Jabatan Kades Delapan Tahun Masih Abu-abu

Ahmad Nur Aulia (RATNA/RADAR LOMBOK)

MATARAM — Pemerintah Provinsi (Pemprov) Nusa Tenggara Barat (NTB) belum bisa mengimplementasikan revisi Undang-undang (UU) Desa Nomor 06 Tahun 2014 pasca disahkan pada 28 Maret 2024. Dimana salah satu poin UU ini adalah mengatur masa jabatan kepala desa (Kades) menjadi 8 tahun, maksimal dua periode.

“Undang-undang itu nanti akan ada ketentuannya yang akan mengatur lebih detail, karena akan banyak yang perlu didetailkan,” kata Kepala Dinas Pemberdayaan Masyarakat Pemerintahan Desa, Kependudukan dan Pencatatan Sipil (DPMPD-Dukcapil) Provinsi NTB, Lalu Ahmad Nur Aulia kepada wartawan, Jumat kemarin (19/4).

Aulia mengatakan jika UU Desa tersebut sudah keluar, hal itu akan menjadi pedoman dalam pemerintahan. Sebab, nantinya akan ada penyesuaian-penyesuaian di desa sebagai konsekwensi dari lahirnya regulasi tersebut.

Sementara untuk saat ini masih ada beberapa catatan yang memang perlu pengaturan lebih detail, sehingga itu juga yang diminta petunjuknya ke pusat. Misalnya terkait dengan pemberlakuan masa jabatan Kades di seluruh Indonesia, termasuk di NTB. Hal itu mengharuskan ada aturan teknis dibawah UU sebagai pedoman pemerintah daerah dalam membuat kebijakan.

“Misalnya akan ada Kades yang habis masa jabatannya di tahun ini, apakah dia otomatis (diperpanjang, red), nanti kita lihat aturannya dulu. Kita akan diskusikan secara khusus itu ya. Saya belum berani kementar,” ujar Aulia.
Untuk diketahui, Ketua Baleg DPR Supratman Andi Agtas sudah menyampaikan poin-poin perubahan di revisi UU tersebut. Dia mengatakan ada 26 angka perubahan dalam revisi UU itu. Setidaknya ada tujuh poin garis besar yang kini diatur dalam revisi UU itu.

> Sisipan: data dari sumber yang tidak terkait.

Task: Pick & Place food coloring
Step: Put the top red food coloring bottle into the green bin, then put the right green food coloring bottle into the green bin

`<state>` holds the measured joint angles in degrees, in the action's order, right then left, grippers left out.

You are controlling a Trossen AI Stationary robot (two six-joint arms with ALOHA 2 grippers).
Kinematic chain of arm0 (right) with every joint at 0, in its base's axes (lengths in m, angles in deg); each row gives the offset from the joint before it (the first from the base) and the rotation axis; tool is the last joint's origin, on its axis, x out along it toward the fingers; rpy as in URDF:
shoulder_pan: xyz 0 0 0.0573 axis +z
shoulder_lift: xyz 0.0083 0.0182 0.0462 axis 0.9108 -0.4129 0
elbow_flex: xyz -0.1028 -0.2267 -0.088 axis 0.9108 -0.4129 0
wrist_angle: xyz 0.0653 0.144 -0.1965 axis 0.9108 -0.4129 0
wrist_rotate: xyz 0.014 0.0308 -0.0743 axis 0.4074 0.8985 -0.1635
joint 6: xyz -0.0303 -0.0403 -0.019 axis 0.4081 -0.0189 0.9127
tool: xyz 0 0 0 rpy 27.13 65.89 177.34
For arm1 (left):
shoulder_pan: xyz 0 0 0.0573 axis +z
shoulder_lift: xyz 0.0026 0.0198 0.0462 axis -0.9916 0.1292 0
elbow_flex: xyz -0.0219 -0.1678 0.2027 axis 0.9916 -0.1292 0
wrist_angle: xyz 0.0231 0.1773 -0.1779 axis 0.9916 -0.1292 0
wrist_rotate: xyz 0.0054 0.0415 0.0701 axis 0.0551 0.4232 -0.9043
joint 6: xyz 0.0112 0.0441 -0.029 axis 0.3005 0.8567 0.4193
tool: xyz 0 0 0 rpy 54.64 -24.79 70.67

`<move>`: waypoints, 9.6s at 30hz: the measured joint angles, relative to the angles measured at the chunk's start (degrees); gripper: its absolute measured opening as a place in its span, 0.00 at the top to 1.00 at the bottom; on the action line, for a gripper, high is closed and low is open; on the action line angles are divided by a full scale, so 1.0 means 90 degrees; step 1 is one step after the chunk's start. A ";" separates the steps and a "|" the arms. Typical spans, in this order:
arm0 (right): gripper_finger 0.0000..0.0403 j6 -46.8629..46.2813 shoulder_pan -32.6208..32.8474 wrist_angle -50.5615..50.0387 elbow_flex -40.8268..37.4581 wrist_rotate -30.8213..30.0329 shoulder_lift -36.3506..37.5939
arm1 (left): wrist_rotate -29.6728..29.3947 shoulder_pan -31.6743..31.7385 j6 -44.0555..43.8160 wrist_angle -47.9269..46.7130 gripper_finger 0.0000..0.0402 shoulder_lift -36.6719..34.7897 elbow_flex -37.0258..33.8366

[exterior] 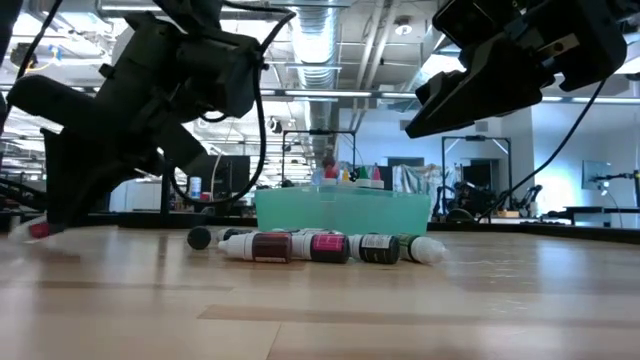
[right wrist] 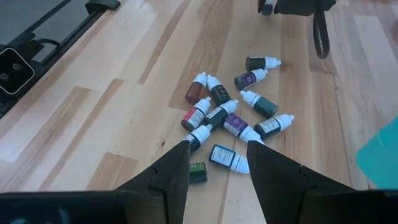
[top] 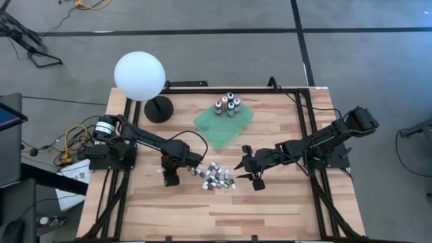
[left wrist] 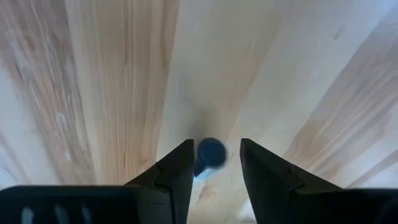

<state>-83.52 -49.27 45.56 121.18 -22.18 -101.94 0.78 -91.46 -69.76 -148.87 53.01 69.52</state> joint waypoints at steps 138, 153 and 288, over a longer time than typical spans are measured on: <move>0.62 -0.1321 0.0031 -0.2738 0.0002 -0.1059 0.1209 | -0.4172 0.1488 0.3229 0.4701 0.69 0.0255 0.1109; 0.62 -0.1110 0.0033 -0.1545 -0.0212 -0.0963 0.0823 | -0.3486 0.0660 0.2898 0.4063 0.64 -0.0945 0.0859; 0.84 -0.0615 0.0359 -0.2555 0.1822 -0.2804 -0.1787 | -0.4447 -0.1678 0.2068 0.8630 0.64 -0.3711 -0.3260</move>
<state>-89.06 -46.04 22.57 137.58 -47.42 -118.03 -39.24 -106.57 -51.15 -71.20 19.61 40.18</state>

Dalam RUU ini, jabatan kepala desa telah disepakati oleh DPR dan pemerintah menjadi 8 tahun maksimal 2 periode secara berturut-turut atau tidak secara berturut-turut.
Ketentuan Pasal 39 UU Desa Nomor 6 Tahun 2014 ini berkurang dari kesepakatan rapat pleno pengambilan keputusan di Baleg pada Juli 2023 lalu, yang mengusulkan supaya masa jabatan kepala desa menjadi 9 tahun, paling banyak dua kali masa jabatan secara berturut-turut atau tidak secara berturut-turut.

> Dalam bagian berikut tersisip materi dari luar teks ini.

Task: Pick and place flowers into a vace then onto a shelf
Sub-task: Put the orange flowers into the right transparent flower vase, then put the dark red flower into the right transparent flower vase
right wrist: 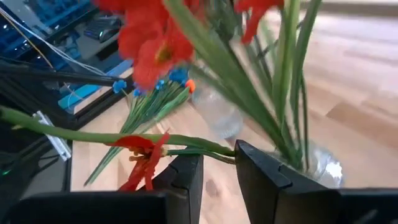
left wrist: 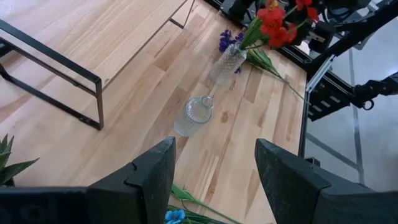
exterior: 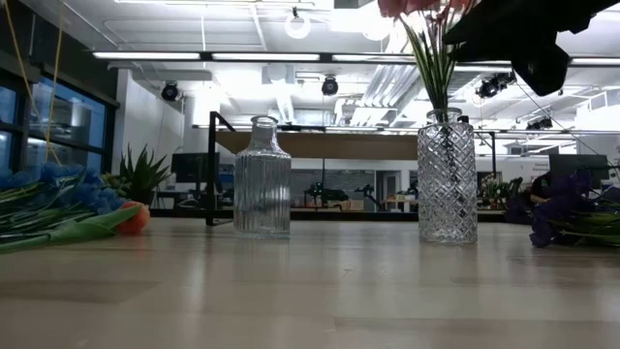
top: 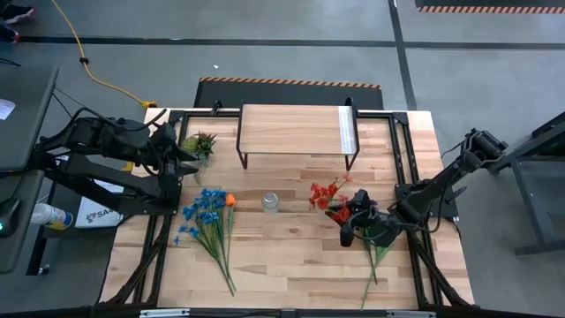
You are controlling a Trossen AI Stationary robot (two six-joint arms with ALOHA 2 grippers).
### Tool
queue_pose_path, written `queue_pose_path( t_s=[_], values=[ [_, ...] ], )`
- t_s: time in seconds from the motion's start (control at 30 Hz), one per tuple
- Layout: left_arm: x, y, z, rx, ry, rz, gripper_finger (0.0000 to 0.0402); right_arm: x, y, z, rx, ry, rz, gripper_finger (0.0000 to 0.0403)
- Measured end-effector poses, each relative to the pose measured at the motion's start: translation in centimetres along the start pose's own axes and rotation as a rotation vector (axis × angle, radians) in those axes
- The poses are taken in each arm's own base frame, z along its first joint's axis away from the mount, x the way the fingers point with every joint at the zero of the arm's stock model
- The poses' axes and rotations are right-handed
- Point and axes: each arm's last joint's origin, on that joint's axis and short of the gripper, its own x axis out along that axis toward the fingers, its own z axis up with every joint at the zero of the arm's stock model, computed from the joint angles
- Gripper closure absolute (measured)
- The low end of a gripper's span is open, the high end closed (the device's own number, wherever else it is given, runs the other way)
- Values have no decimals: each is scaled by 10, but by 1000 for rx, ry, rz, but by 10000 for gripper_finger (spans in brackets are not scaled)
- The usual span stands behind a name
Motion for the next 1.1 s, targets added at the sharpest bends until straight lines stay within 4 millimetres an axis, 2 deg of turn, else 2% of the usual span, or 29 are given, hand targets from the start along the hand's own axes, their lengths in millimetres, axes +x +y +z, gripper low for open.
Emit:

Namun dibandingkan UU Nomor 6 Tahun 2014, ada penambahan masa jabatan. Sebab, dalam ketentuan lama Pasal 39 itu berbunyi masa jabatan kepala desa hanya selama 6 tahun, meski dapat menjabat paling banyak 3 kali masa jabatan secara berturut-turut atau tidak secara berturut-turut.
Selain Kades, RUU baru ini juga menetapkan masa keanggotaan Badan Permusyawaratan Desa menjadi 8 tahun untuk 2 periode, dari sebelumnya hanya selama 6 tahun untuk 3 periode, sebagaimana tertuang dalam Pasal 56.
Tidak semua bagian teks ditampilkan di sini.